Durante il 1° e il 2° anno alcune azioni preliminari rafforzeranno la base di informazioni e forniranno lo studio di fattibilità, prima della reintroduzione. Sarà realizzata un’ampia indagine per aggiornare la descrizione dello stato attuale dei gamberi autoctoni e alloctoni; sia nelle specie native che invasive sarà verificata la presenza dell’agente che provoca la “peste” tra le popolazioni di gamberi; saranno identificate le popolazioni native più significative per la conservazione della variabilità genetica della specie. Allo stesso tempo, verrà progettato un piano per il controllo delle popolazioni di gamberi invasivi. Un’azione preliminare prevedrà la formazione degli operatori delle associazioni ittiche e delle guardie ecologiche volontarie, con l’obiettivo di creare un team stabile preparato a supportare i partner del progetto durante le attività di allevamento e le catture dei gamberi invasivi, per tutto il periodo del progetto e negli anni successivi. Lo sviluppo di una consapevolezza della conservazione della biodiversità nelle comunità locali è un passo fondamentale per raggiungere gli obiettivi del progetto.

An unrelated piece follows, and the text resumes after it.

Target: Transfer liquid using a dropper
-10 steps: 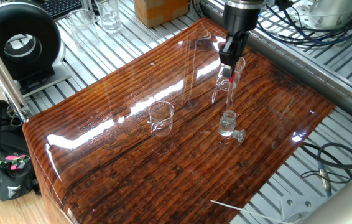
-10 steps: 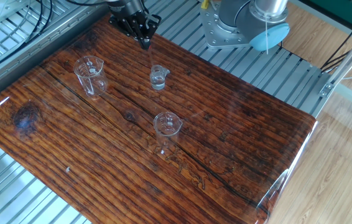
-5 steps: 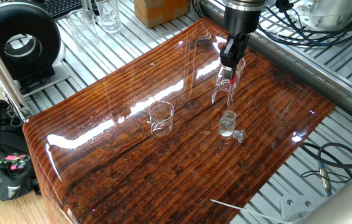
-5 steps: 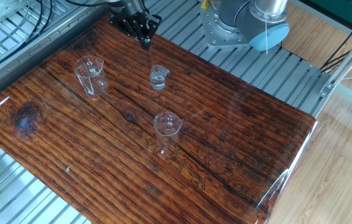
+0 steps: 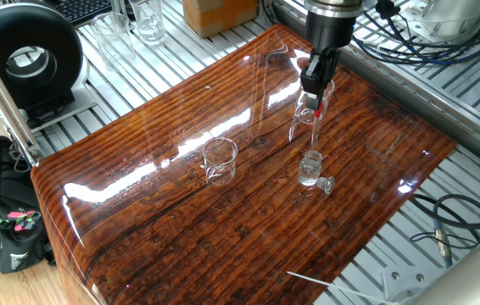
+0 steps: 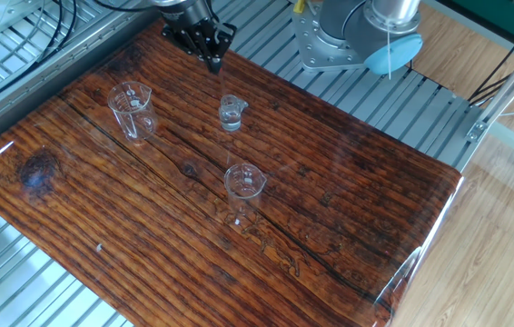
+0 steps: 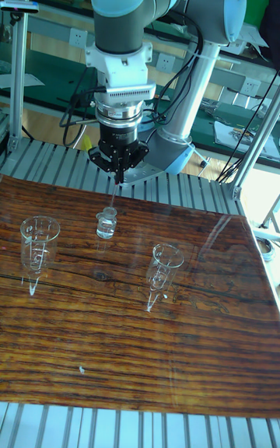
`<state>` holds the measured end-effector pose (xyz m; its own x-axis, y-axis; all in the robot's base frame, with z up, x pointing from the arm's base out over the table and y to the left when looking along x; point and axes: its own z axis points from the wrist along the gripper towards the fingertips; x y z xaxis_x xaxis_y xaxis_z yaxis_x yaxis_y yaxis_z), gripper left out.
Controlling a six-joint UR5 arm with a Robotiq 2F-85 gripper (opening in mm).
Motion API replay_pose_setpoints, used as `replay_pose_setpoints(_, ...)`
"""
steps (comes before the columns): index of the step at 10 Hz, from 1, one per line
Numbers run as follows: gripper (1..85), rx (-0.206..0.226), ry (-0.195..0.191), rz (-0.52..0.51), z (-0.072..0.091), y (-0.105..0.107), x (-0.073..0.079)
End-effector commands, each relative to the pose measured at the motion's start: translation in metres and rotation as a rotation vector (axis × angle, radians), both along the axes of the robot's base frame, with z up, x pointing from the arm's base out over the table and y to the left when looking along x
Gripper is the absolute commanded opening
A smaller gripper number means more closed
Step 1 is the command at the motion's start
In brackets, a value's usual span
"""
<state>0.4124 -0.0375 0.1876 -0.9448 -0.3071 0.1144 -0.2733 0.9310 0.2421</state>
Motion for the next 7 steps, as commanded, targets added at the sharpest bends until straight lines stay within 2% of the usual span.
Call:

Le azioni concrete di conservazione saranno sviluppate nei successivi tre anni del progetto: saranno istituite quattro strutture interne ed esterne per l’allevamento dei gamberi presso i Comuni di Ottone, Fontanigorda, Corniglio e Monchio delle Corti. La prevenzione delle malattie sarà assicurata dal monitoraggio diagnostico per rilevare l’agente responsabile dell’epidemia dei gamberi, applicando tecniche di campionamento non invasive. Le azioni di conservazione in situ prevedono il potenziamento dell’habitat per aumentare la disponibilità di rifugi e la creazione di aree idonee alla riproduzione.
Situazione attuale
Le popolazioni autoctone di A. pallipes hanno subito un notevole declino negli ultimi 50 anni in Europa. In Italia il calo è stato del 74% circa negli ultimi 10 anni. Le popolazioni residue di A. pallipes sono ora confinate nelle zone sorgive, o vicine ad esse, di piccoli corsi d’acqua, dove i gamberi alloctoni non si sono ancora espansi e l’habitat è meno influenzato dalle attività umane. Per la prima volta in Italia, due popolazioni di nuova costituzione del gambero invasivo di acqua fredda Pacifastacus leniusculus (gambero della California) sono state recentemente rilevate all’interno di uno dei siti del progetto “Lago del Brugneto”, nel bacino del fiume Trebbia (1.070 km2), e ai margini del sito “Rocca dell’Adelasia”; entrambi i siti ospitano ancora alcune popolazioni residue di A. pallipes. Sebbene queste due popolazioni di gambero della California siano ancora limitate, la loro presenza rappresenta una minaccia concreta dal momento che questi animali sono caratterizzati una maggior capacità di adattamento alle diverse condizioni ambientali, che consente loro di colonizzare nuovi habitat, relegando il gambero di fiume in zone marginali. Inoltre, le specie alloctone più diffuse in Italia, il gambero rosso della Louisiana (Procambarus clarkii) e il gambero americano (Orconectes limosus), sono presenti nei territori della Pianura del Po e rappresentano una potenziale minaccia nell’ area del progetto, in particolare nella fascia collinare. Nei dintorni del Basso Trebbia A. pallipes è scomparso di recente dall’area a causa della colonizzazione da parte di P. clarkii. Tutte e tre le specie alloctone invasive sono forti concorrenti per il gambero di fiume e portatrici della “peste dei gamberi”, che è responsabile della rapida contrazione delle popolazioni di A. pallipes. Rappresentano pertanto una delle minacce più pericolose per le specie autoctone e sono anche responsabili di danni da erosione alle sponde dei canali, dell’ostruzione di griglie poste in corrispondenze di canali intubati e di impianti e dell’occlusione di attrezzature necessarie per la gestione delle derivazioni delle acque irrigue (ad esempio paratoie).